PROBLEM TO WORK ON:
Print the listing below exactly, leaving nothing out.

▼

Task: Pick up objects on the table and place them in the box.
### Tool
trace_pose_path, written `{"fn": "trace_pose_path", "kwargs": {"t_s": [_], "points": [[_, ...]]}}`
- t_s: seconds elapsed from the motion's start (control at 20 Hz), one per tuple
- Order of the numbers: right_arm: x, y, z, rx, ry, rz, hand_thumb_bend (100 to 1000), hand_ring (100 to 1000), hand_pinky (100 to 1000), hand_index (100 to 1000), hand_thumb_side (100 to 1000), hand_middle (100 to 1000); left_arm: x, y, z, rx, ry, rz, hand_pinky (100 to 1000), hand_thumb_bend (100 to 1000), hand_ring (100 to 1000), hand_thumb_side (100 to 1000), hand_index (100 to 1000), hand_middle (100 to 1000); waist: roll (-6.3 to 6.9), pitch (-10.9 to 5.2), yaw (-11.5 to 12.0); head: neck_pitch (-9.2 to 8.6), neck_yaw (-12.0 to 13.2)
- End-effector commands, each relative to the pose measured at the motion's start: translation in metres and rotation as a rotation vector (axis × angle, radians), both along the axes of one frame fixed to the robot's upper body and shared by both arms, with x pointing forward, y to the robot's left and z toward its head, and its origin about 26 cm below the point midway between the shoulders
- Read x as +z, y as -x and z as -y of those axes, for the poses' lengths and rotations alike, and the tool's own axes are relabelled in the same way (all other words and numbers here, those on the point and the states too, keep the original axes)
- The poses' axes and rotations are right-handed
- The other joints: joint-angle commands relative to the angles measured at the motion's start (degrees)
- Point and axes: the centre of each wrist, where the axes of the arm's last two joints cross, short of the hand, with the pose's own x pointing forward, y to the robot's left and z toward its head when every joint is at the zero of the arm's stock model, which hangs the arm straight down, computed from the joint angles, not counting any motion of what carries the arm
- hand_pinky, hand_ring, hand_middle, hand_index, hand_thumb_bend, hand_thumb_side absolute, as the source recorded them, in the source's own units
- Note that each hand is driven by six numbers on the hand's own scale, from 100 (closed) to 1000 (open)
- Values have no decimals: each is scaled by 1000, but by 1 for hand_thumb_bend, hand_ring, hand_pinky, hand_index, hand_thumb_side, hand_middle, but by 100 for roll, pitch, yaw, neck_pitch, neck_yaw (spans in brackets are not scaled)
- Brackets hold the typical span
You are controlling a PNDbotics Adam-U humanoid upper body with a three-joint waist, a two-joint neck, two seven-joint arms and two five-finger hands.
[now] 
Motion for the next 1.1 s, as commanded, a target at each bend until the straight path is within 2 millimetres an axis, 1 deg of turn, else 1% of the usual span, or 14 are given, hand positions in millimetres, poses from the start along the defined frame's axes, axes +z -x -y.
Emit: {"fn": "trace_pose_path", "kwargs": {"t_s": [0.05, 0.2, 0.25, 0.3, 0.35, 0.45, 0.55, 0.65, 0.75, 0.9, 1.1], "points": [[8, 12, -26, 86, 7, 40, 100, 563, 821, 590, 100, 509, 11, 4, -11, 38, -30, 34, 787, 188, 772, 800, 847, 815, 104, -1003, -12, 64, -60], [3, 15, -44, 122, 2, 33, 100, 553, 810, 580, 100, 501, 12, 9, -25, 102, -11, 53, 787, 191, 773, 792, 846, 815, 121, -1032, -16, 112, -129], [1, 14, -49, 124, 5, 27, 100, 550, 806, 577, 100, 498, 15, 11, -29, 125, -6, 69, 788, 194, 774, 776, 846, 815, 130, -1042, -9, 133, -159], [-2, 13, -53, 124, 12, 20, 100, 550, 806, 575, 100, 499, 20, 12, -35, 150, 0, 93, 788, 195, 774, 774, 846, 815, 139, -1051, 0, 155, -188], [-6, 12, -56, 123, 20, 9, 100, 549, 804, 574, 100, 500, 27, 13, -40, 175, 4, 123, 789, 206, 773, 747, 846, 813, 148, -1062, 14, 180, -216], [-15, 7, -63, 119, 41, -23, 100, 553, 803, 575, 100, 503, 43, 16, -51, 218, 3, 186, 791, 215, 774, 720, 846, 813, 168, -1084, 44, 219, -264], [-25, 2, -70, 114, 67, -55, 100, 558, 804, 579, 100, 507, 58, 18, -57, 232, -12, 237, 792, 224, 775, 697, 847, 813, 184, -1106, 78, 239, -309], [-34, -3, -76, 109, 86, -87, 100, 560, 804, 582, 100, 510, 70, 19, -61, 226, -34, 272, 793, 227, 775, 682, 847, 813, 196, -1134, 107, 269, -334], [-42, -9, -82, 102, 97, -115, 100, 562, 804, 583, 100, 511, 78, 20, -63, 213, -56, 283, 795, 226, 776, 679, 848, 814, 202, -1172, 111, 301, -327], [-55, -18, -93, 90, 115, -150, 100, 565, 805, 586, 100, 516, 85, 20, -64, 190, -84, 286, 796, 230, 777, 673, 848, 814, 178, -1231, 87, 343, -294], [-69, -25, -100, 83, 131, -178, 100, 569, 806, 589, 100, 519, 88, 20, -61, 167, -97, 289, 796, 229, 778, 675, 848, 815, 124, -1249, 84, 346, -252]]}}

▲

RESULT FOR THIS EXERCISE:
Task: Pick up objects on the table and place them in the box.
### Tool
trace_pose_path, written `{"fn": "trace_pose_path", "kwargs": {"t_s": [_], "points": [[_, ...]]}}`
- t_s: seconds elapsed from the motion's start (control at 20 Hz), one per tuple
- Order of the numbers: right_arm: x, y, z, rx, ry, rz, hand_thumb_bend (100 to 1000), hand_ring (100 to 1000), hand_pinky (100 to 1000), hand_index (100 to 1000), hand_thumb_side (100 to 1000), hand_middle (100 to 1000); left_arm: x, y, z, rx, ry, rz, hand_pinky (100 to 1000), hand_thumb_bend (100 to 1000), hand_ring (100 to 1000), hand_thumb_side (100 to 1000), hand_index (100 to 1000), hand_middle (100 to 1000); waist: roll (-6.3 to 6.9), pitch (-10.9 to 5.2), yaw (-11.5 to 12.0); head: neck_pitch (-9.2 to 8.6), neck_yaw (-12.0 to 13.2)
- End-effector commands, each relative to the pose measured at the motion's start: translation in metres and rotation as a rotation vector (axis × angle, radians), both along the axes of one frame fixed to the robot's upper body and shared by both arms, with x pointing forward, y to the robot's left and z toward its head, and its origin about 26 cm below the point midway between the shoulders
- Read x as +z, y as -x and z as -y of those axes, for the poses' lengths and rotations alike, and the tool's own axes are relabelled in the same way (all other words and numbers here, those on the point and the states too, keep the original axes)
- The poses' axes and rotations are right-handed
- The other joints: joint-angle commands relative to the angles measured at the motion's start (degrees)
- Point and axes: the centre of each wrist, where the axes of the arm's last two joints cross, short of the hand, with the pose's own x pointing forward, y to the robot's left and z toward its head when every joint is at the zero of the arm's stock model, which hangs the arm straight down, computed from the joint angles, not counting any motion of what carries the arm
- hand_pinky, hand_ring, hand_middle, hand_index, hand_thumb_bend, hand_thumb_side absolute, as the source recorded them, in the source's own units
- Note that each hand is driven by six numbers on the hand's own scale, from 100 (closed) to 1000 (open)
- Values have no decimals: each is scaled by 1000, but by 1 for hand_thumb_bend, hand_ring, hand_pinky, hand_index, hand_thumb_side, hand_middle, but by 100 for roll, pitch, yaw, neck_pitch, neck_yaw (spans in brackets are not scaled)
- Brackets hold the typical span
You are controlling a PNDbotics Adam-U humanoid upper body with a three-joint waist, a two-joint neck, two seven-joint arms and two five-finger hands.
[now] 
Motion for the next 1.1 s, as commanded, a target at each bend until the straight path is within 2 millimetres an axis, 1 deg of turn, else 1% of the usual span, or 14 are given, hand positions in millimetres, poses from the start along the defined frame's axes, axes +z -x -y.
Emit: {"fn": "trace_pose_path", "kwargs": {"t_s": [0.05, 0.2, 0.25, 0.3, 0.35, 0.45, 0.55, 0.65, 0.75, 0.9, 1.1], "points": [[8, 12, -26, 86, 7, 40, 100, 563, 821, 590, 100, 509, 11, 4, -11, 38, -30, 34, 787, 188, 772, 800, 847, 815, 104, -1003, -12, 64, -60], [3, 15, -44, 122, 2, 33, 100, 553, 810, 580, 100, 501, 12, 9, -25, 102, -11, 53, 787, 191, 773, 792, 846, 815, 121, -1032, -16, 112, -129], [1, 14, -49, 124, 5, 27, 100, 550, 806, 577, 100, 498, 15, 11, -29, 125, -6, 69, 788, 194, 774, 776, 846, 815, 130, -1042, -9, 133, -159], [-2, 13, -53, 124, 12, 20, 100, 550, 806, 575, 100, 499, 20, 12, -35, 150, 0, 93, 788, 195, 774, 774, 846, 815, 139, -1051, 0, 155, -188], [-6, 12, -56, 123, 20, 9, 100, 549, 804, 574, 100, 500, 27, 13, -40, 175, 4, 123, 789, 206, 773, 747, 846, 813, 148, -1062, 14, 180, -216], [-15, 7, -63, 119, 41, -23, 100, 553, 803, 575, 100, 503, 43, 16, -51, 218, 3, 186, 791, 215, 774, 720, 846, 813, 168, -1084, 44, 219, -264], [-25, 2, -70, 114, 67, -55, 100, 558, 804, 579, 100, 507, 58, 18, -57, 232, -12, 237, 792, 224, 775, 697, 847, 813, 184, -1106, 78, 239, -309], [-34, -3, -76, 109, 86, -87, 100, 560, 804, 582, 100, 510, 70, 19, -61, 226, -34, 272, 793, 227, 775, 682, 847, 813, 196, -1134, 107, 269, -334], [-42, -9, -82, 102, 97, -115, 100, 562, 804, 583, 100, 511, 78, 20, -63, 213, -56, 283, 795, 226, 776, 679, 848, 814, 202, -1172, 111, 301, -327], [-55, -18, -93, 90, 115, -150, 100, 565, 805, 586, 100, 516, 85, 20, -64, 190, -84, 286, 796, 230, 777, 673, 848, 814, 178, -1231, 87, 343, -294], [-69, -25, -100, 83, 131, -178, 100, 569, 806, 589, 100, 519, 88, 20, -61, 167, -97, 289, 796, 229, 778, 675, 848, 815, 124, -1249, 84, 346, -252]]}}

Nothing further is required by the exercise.